ECE2022 Eposter Presentations Pituitary and Neuroendocrinology (211 abstracts)
1Todua Clinic, Endocrinology, Tbilisi, Georgia; 2Aversi Clinic, Endocrinology, Tbilisi, Georgia; 3Endocrinology, Tbilisi, Georgia; 4Helsicore, Endocrinology, Tbilisi, Georgia
Introduction: Pituitary Insufficiency is life threatening condition, that can lead or manifest by any stressful situation (surgery, infections, intoxication and etc)

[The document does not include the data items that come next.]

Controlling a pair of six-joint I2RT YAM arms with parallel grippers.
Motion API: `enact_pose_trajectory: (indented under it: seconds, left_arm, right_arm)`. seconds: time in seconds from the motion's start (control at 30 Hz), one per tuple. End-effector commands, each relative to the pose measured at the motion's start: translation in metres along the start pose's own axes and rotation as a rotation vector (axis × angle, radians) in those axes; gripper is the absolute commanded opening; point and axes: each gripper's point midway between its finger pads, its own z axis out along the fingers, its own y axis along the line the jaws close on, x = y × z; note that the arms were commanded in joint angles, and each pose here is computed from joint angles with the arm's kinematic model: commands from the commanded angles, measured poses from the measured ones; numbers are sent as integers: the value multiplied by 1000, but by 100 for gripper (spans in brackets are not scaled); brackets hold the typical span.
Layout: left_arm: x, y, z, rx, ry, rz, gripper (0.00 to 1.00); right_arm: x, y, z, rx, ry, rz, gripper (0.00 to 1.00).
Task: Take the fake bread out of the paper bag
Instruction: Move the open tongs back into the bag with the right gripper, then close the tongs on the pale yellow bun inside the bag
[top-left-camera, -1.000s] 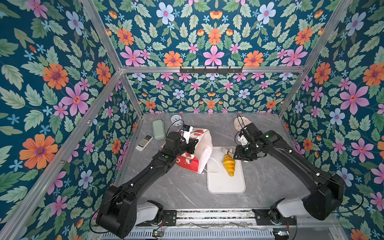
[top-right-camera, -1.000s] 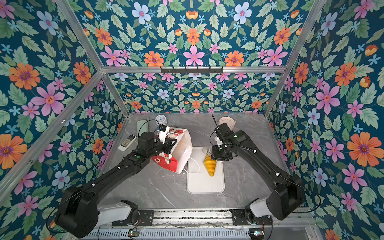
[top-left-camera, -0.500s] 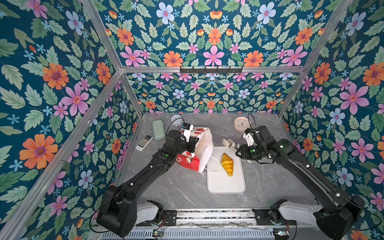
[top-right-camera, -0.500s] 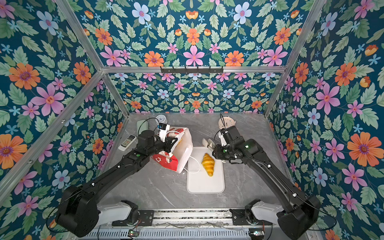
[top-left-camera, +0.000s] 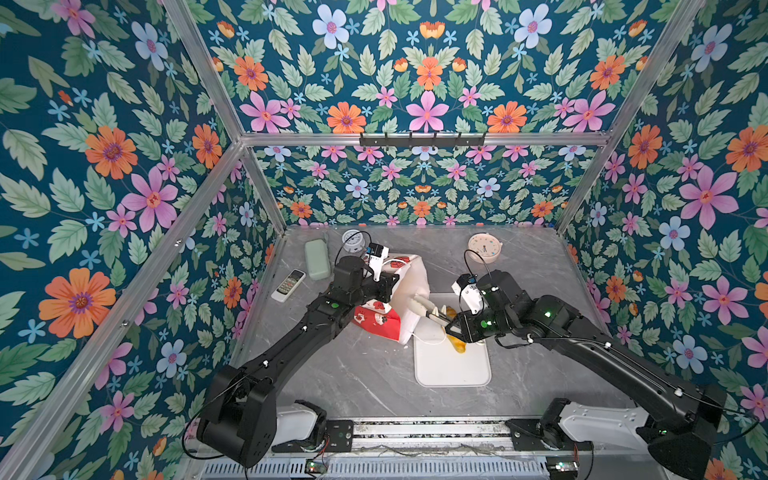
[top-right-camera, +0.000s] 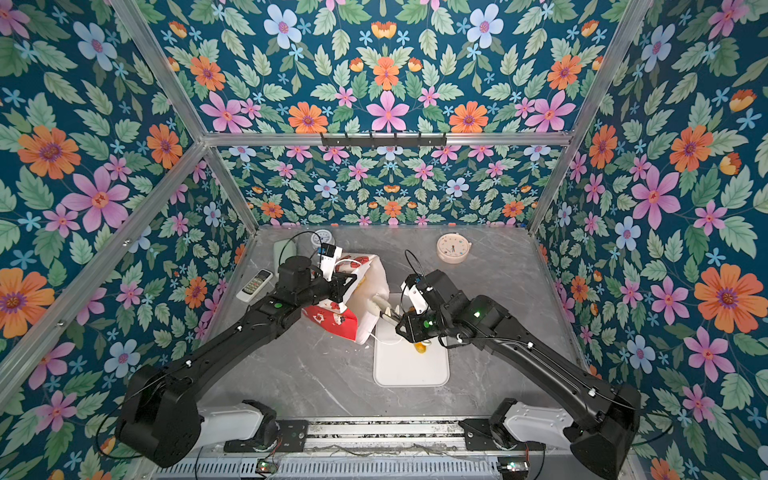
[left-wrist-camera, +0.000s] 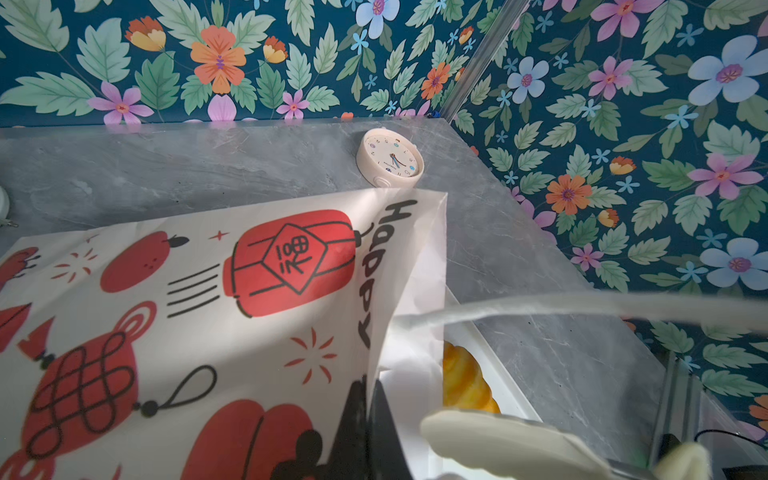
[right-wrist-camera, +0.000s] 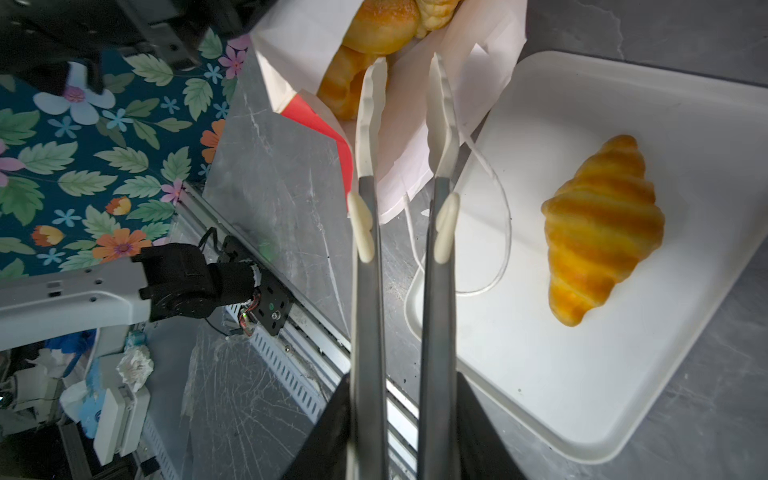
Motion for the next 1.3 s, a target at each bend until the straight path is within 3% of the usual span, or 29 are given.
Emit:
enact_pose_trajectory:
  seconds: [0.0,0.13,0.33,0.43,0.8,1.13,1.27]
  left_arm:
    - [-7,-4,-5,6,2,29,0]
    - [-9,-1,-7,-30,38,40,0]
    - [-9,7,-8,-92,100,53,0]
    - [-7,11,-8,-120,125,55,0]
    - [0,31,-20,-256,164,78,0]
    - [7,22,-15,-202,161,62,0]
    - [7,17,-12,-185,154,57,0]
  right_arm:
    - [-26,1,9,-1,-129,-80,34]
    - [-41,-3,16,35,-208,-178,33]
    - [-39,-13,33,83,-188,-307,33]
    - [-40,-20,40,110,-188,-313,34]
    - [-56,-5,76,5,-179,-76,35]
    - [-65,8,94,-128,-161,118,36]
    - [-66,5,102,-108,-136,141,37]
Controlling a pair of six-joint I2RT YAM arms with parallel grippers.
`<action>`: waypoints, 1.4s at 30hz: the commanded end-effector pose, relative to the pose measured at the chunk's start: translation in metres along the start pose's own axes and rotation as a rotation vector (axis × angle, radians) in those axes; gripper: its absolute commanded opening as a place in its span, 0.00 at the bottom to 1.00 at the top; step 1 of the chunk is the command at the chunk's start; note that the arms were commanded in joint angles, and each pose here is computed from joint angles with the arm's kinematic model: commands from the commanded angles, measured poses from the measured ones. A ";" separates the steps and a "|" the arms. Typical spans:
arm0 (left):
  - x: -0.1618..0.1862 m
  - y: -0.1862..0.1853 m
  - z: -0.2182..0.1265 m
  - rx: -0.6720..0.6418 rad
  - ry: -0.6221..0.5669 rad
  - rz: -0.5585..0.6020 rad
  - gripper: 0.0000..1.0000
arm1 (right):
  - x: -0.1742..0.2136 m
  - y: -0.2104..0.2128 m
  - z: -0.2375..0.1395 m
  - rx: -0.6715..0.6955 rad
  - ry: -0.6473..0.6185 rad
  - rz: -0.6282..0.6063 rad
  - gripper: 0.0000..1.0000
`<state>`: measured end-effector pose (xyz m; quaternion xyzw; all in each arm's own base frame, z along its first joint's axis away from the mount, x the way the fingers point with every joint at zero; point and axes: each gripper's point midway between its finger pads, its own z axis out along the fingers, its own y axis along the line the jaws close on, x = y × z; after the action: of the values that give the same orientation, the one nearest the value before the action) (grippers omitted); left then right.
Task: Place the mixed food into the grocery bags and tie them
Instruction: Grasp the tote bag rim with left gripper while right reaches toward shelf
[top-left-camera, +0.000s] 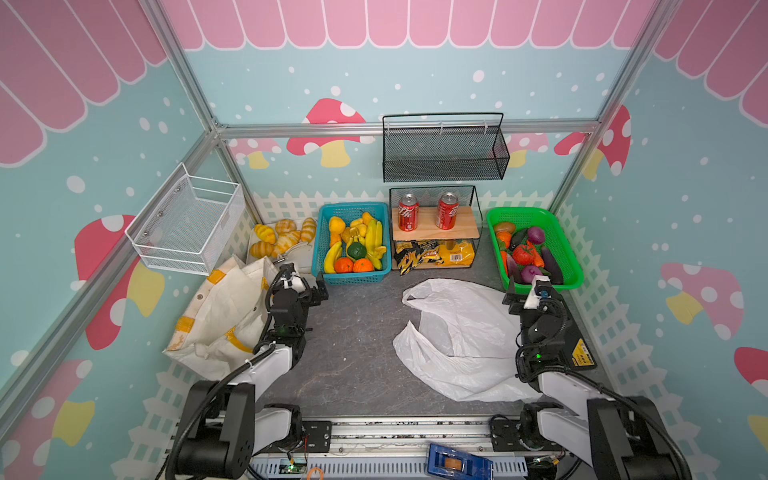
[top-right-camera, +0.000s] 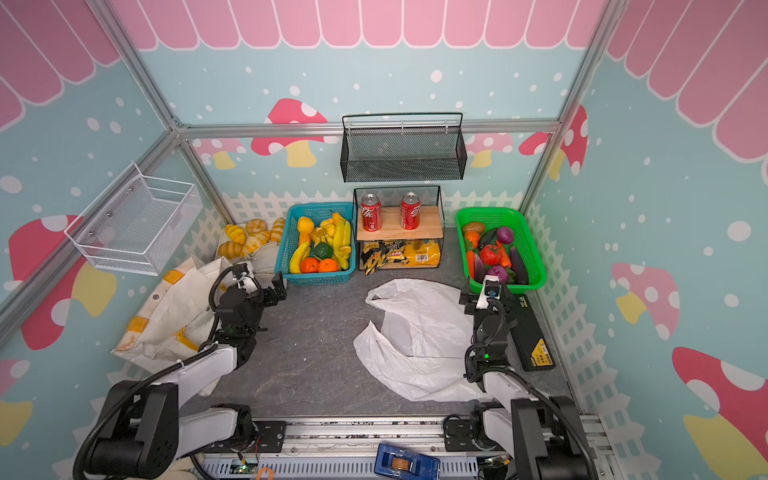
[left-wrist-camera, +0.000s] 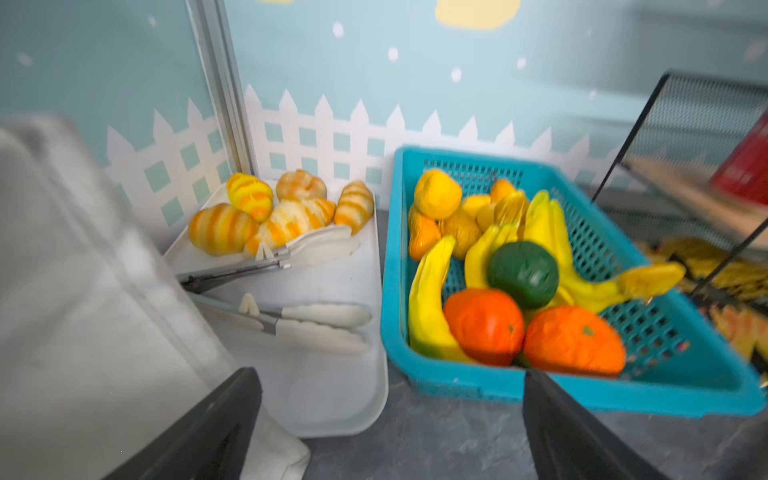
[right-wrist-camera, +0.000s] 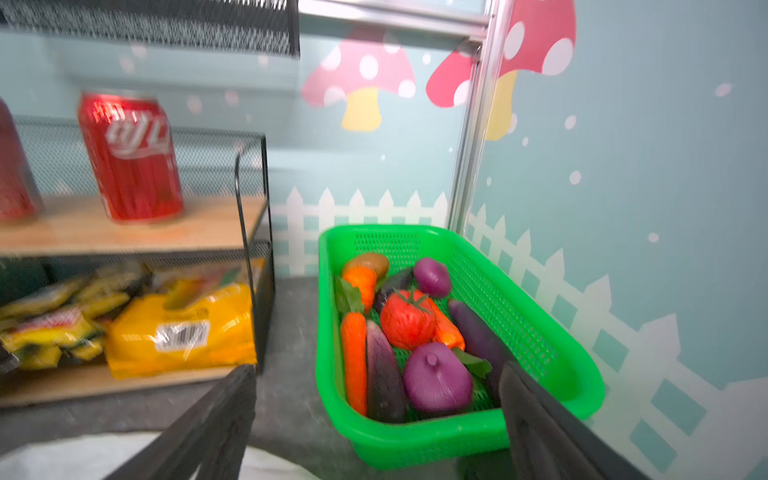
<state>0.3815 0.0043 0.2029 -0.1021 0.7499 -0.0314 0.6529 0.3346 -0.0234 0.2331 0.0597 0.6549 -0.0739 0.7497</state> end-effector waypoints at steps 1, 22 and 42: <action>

Case report: A 70-year-old man diagnosed with Bladder Cancer had underwent surgery - Cystoplasty. The operation was performed without complications, but, after the intervention, the general condition of the patient sharply declined. There appeared strong general weakness, blurred consciousness, frequent abdominal pains, bradycardia, lowering of T/A(<80/50 mmHg), fever. His condition required intensive care.
Laboratorial tests:
Na 133-135 (130-152)mmol/l, K 3.7 (3.6-5.2)mmol/l, CRP 173 (<5)mg/l, creatinine 132 µmol/l, CBC - Leukocytosis, Urine total - bacteria 205 cell/ul (<11.4), Consultations with a Neurologist, Infectionist, Endocrinologist were conducted. TSH, FT4 tests were prescribed, we got a remarkable results TSH - 1.25 (0.4-3.7) mIU/l, FT4-4.72 (12-22) pmol/l. Besides that, based on the recommendation of a Neurologist, the patient underwent MRT examination of the brain. An introspectively revealed changes (adenoma?) was seen as the result of examination that is more likely to be Pituitary apoplexy (P/A). According to the findings, there was a doubt that it could be Central Hypothyroidism. The following studies have been scheduled: Cortisol, ACTH in Blood. So we have got worrisome results again: Cortisol 3,9 (4,3-22,4) mg/dl, ACTH -3.36 (1.6-10.21) pmol/l.According to lab tests (Low Ft4, normal TSH, low cortisol, MRT results) patient was likely to have pituitary hypofunction, that causes central hypothyroidism and central hypocorticism. The patient was diagnosed with the following: Pituitary Hypofunction (E27) Pituitary damage, unspecified (E27.3) Other hypothesized hypothyroidism (E03.8), Malignant tumor of the bladder, unspecified (Ch 67.9)
Prescription: -Hydrocortisone 20 mg/day, In two days - Euthyrox 37 mcg/day 2-3 days after the medication administration patients condition improved dramatically, T/A, pulse, temperature had been normalized (Antibiotic therapy due to urine infection was going). Patient got active, started adequate speech, movement and communication. We have checked Patients lab tests in 10 days TSH -1.8 (0.4-3.7) mIU/l, FT4- 8(12-22) pmol/l, Cortisol 13 (4,3-22,4) mg/dl, he was discharged home. Repeated examination of MRT of the brain, monitoring Pituitary, thyroid hormones, electrolytes is planned. Patient should be under constant supervision of an Oncologist and Endocrinologist.